### SUPPLIED DATA
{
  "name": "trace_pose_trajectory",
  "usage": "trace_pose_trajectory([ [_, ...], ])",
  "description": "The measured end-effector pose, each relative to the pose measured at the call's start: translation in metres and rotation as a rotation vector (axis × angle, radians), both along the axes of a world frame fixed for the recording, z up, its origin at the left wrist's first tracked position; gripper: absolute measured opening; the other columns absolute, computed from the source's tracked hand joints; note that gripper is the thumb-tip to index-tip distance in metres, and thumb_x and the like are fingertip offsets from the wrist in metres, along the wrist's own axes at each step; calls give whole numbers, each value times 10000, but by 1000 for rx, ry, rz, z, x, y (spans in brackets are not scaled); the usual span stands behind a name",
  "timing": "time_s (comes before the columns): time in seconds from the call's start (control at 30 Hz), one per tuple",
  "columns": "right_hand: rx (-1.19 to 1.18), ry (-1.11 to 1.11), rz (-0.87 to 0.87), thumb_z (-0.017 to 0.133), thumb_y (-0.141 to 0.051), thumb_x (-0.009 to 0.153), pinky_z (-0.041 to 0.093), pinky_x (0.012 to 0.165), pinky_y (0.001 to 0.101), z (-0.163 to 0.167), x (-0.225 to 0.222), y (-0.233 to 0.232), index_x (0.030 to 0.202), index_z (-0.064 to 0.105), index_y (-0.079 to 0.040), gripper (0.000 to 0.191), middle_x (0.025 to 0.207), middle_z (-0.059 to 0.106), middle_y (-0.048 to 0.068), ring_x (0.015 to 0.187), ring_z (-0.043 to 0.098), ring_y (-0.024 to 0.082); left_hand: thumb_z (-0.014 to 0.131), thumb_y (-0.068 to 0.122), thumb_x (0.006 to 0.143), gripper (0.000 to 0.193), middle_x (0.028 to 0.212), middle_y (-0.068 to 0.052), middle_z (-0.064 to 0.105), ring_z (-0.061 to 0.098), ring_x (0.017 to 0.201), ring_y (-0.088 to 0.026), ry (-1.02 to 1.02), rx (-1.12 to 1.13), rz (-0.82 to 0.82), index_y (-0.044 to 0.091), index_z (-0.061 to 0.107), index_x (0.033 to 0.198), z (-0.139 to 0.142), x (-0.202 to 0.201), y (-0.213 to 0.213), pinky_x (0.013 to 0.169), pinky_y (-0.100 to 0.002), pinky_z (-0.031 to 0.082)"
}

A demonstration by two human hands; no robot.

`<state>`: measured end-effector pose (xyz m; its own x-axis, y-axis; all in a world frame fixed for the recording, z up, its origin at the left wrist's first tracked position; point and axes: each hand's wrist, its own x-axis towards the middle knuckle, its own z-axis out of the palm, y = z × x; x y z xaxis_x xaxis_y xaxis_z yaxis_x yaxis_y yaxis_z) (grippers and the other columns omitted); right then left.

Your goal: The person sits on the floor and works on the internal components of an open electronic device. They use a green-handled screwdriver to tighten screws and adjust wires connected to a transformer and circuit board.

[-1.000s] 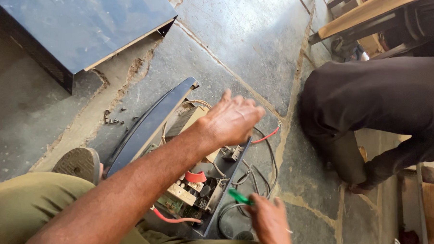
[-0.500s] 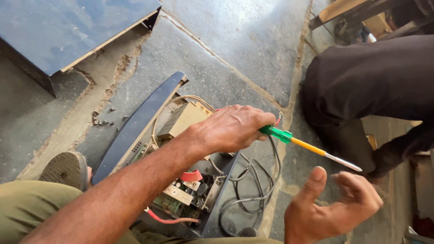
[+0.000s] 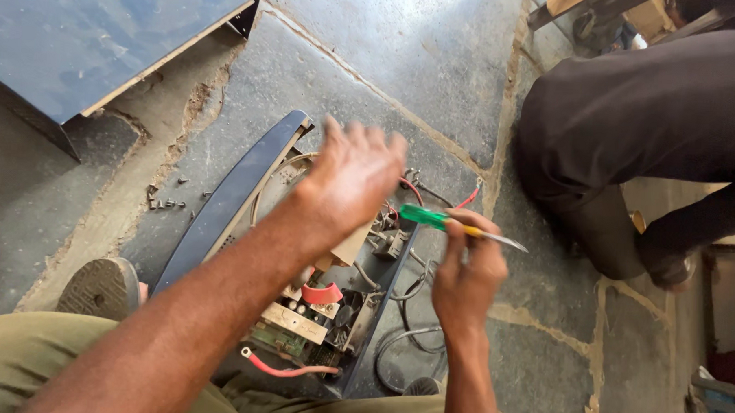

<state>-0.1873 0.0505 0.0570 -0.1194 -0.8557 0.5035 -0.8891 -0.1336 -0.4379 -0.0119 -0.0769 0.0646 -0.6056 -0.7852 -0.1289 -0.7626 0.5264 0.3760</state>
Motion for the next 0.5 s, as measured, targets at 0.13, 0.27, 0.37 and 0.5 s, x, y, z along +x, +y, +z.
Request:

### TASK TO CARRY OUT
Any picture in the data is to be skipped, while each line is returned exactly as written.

### REPLY TO THE TASK
{
  "name": "trace_pose_trajectory",
  "usage": "trace_pose_trajectory([ [_, ...], ])",
  "description": "The measured end-effector pose, each relative to the pose measured at the call's start: translation in metres and rotation as a rotation vector (axis × angle, radians), both along the axes of a world frame fixed for the recording, z up, its origin at the left wrist's first tracked position; gripper: absolute measured opening; the other columns absolute, computed from the source's tracked hand joints; note that gripper is the thumb-tip to index-tip distance in metres, and thumb_x and the like are fingertip offsets from the wrist in metres, along the wrist's own axes at each step; calls give whole numbers, each value times 10000, but by 1000 for rx, ry, rz, z, x, y (spans in brackets are not scaled); the usual span stands behind a name",
  "timing": "time_s (comes before the columns): time in seconds from the call's start (control at 30 Hz), one per tuple",
  "columns": "right_hand: rx (-1.19 to 1.18), ry (-1.11 to 1.11), rz (-0.87 to 0.87), thumb_z (-0.017 to 0.133), thumb_y (-0.141 to 0.051), thumb_x (-0.009 to 0.153), pinky_z (-0.041 to 0.093), pinky_x (0.012 to 0.165), pinky_y (0.001 to 0.101), z (-0.163 to 0.167), x (-0.225 to 0.222), y (-0.233 to 0.232), index_x (0.030 to 0.202), index_z (-0.064 to 0.105), index_y (-0.079 to 0.040), gripper (0.000 to 0.191), middle_x (0.025 to 0.207), middle_z (-0.059 to 0.106), middle_y (-0.048 to 0.068), ring_x (0.015 to 0.187), ring_z (-0.043 to 0.098), ring_y (-0.024 to 0.082); left_hand: thumb_z (-0.014 to 0.131), thumb_y (-0.068 to 0.122), thumb_x (0.006 to 0.143), gripper (0.000 to 0.193), middle_x (0.028 to 0.212), middle_y (-0.068 to 0.052), middle_z (-0.064 to 0.105), ring_z (-0.061 to 0.098), ring_x (0.017 to 0.201), ring_y (-0.088 to 0.026), ry (-1.02 to 1.02), rx (-1.12 to 1.13), rz (-0.82 to 0.82), index_y (-0.044 to 0.091), index_z (-0.061 to 0.107), index_x (0.033 to 0.198), z (-0.139 to 0.142), x (-0.202 to 0.201), y (-0.213 to 0.213), pinky_x (0.013 to 0.169), pinky_y (-0.100 to 0.002), pinky_z (-0.031 to 0.082)"
}

A demonstration by two human hands; no robot.

`<state>`: measured end-effector pose (xyz m; its own x-axis, y-axis; all in a world frame fixed for the recording, z up, its origin at the left wrist's first tracked position; point and axes: each hand's wrist, its own x-axis towards the middle knuckle, its own z-axis out of the palm, y = z × x; x y z xaxis_x xaxis_y xaxis_z yaxis_x yaxis_y yaxis_z) (grippers and the other columns omitted); right then left.

Your goal: The person sits on the floor and works on the internal components of an open electronic device. They use a green-handled screwdriver to tighten screws and adjust wires connected to a transformer and circuit board.

[-1.000s] 
[-0.500s] 
[+0.000s] 

<state>-0.1873 0.0505 0.0570 -0.1194 -0.8557 0.5035 -0.8891 -0.1336 -0.4379 -0.0119 -0.0769 0.0646 -0.6056 -0.7852 -0.1289 -0.7626 0.5264 0.3760</state>
Motion for the next 0.5 s, as measured, targets at 0.13, 0.27, 0.37 and 0.5 s, x, y, z along +x, +y, +z.
Request:

The exercise has now been completed.